Et puis, il y a Jérusalem, la cité d’or. Les Palestiniens en ont déjà été chassés de plus de la moitié et se sont résignés au statu quo. Pourtant Israël est une puissance occupante à l’Est, c’est le droit international qui le dit, et même les Etats-Unis ne peuvent pas réfuter pas ce fait. Si Israël n’accepte pas que Jérusalem soit une capitale internationale pour tous (malheureusement), alors les Palestiniens feront leur capitale dans la partie orientale. Ceci ne veut pas dire que l’on ne peut pas trouver d’arrangement pour le culte dans les lieux saints ni que les Palestiniens vont commencer à bombarder le secteur occidental de la ville dès qu’ils auront pris le pouvoir. Si on arrive à la paix, elle sera durable.

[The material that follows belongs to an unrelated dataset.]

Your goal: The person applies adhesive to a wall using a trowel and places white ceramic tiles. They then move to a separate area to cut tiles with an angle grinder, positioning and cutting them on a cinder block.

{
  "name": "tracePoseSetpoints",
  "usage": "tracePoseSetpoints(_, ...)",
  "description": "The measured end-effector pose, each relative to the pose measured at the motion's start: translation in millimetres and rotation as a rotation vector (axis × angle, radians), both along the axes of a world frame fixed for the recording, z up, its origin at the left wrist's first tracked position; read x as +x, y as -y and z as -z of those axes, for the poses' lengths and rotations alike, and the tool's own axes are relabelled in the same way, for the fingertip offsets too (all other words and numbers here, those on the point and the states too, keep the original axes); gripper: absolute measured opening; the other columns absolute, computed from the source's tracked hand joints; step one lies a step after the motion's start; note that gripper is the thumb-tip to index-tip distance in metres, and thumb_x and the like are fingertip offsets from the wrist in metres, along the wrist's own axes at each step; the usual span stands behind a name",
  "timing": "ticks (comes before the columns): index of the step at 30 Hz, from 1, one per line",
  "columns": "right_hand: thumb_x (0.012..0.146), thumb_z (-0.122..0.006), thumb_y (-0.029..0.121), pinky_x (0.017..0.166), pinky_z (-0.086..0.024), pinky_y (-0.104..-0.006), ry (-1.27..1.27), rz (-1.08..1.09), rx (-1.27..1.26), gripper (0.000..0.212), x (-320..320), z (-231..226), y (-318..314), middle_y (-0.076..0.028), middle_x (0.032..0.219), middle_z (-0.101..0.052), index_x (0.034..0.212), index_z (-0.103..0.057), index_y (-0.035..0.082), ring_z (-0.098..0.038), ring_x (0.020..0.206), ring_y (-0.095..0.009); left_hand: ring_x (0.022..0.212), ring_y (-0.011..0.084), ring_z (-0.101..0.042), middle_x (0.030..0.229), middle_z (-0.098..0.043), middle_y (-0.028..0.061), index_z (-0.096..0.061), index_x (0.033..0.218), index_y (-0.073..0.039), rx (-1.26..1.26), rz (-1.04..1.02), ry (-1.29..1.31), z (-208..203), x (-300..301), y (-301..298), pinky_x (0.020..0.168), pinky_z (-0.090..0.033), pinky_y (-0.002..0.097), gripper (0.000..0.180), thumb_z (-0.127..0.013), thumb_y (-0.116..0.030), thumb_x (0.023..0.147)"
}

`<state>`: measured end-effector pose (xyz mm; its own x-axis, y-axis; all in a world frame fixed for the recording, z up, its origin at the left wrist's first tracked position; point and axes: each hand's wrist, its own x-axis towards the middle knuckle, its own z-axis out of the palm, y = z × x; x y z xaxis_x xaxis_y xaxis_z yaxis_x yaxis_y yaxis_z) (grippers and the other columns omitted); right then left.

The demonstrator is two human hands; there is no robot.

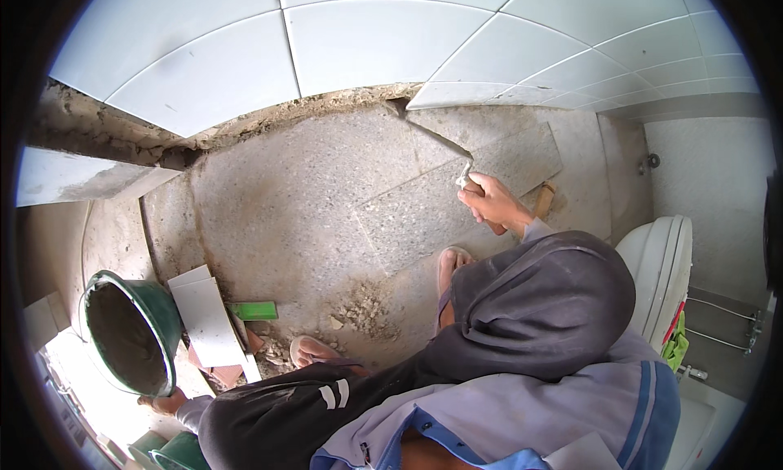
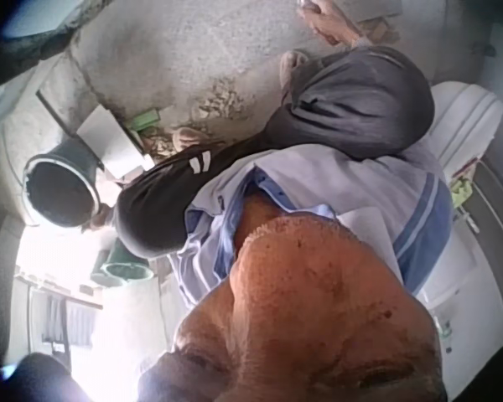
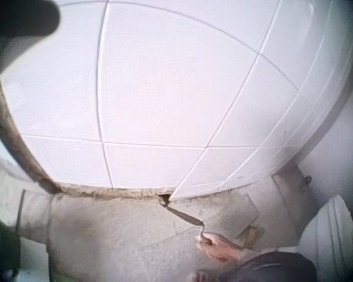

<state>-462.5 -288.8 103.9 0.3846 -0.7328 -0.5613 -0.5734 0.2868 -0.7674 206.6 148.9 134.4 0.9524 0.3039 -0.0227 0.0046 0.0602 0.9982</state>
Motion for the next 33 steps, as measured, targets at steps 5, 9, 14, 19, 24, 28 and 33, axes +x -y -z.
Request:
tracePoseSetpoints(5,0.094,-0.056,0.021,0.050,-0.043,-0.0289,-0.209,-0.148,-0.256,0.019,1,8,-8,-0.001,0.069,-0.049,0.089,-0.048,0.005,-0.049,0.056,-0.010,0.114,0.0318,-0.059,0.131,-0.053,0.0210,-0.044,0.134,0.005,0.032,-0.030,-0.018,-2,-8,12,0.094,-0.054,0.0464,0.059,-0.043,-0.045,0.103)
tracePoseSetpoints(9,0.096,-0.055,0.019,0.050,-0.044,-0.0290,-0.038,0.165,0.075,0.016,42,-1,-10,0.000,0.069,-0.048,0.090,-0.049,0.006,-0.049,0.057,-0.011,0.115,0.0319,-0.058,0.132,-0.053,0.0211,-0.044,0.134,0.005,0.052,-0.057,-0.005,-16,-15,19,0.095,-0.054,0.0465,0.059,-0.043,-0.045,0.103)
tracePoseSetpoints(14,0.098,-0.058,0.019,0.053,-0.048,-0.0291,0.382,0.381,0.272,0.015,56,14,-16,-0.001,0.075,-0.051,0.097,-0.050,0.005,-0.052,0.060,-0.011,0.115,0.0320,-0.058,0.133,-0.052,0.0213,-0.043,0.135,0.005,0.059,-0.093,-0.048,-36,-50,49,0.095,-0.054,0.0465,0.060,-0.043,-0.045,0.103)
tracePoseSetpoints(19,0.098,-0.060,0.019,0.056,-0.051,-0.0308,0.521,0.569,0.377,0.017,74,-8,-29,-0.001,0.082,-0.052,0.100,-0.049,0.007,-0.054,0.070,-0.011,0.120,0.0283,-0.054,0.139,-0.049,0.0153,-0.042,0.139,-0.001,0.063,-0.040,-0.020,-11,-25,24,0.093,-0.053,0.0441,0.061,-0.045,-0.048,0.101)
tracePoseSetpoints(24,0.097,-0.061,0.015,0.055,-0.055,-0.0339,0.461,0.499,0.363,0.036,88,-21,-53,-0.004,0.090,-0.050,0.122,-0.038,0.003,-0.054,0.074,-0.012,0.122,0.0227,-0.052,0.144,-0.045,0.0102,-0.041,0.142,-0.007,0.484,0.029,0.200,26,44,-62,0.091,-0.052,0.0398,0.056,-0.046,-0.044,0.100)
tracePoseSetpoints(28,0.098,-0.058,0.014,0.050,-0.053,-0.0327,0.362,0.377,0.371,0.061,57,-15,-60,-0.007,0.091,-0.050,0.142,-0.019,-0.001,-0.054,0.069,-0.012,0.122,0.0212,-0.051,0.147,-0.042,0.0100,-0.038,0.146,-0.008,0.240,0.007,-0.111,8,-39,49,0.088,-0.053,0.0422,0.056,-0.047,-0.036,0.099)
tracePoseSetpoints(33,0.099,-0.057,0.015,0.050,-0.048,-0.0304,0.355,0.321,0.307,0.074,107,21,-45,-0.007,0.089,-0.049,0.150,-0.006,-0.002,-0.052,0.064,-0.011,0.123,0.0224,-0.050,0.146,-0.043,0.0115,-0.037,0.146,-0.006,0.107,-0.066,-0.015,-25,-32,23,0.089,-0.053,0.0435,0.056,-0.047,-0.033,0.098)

Bien sûr il y a toute une liste d’autres questions sur lesquelles il faudra se pencher, mais si un cadre sain est établi, on pourra trouver les solutions. Les négociations elles-mêmes et en elles-mêmes ne sont pas le problème. Au contraire, elles sont le meilleur outil utilisé dans tout scénario de résolution de conflits. Dans l’histoire, combien de conflits inextricables ont-ils été résolus par des accords de paix ?
L’envoyé spécial des Etats-Unis pour le processus de paix, George Mitchell, a lui-même été partie prenante de la signature de l’Accord du Vendredi saint pour l’Irlande du Nord en 1998. C’est pourquoi, la majorité des Palestiniens sont opposés aux négociations avec Israël seulement sur le cadre et les conditions (ou leur absence) de ces négociations, pas sur le principe lui même.
Cela ne veut pas dire qu’un secteur de la société palestinienne (le Hamas) est totalement isolé de l’ensemble du champ des négociations de par sa posture de rejet. Même eux, pourtant, peuvent se laisser persuader si une solution juste et honnête est trouvée.
C’est bien ça l’expression clé –« juste et honnête ». C’est pour cette raison que les négociations précédentes ont échoué –les solutions proposées n’étaient ni justes ni honnêtes.
La direction palestinienne a maintenant l’opportunité de puiser dans les réserves d’énergie de son peuple pour renforcer sa position et l’opportunité de comprendre que la nation ne se ralliera autour d’elle que quand et si elle les représente véritablement.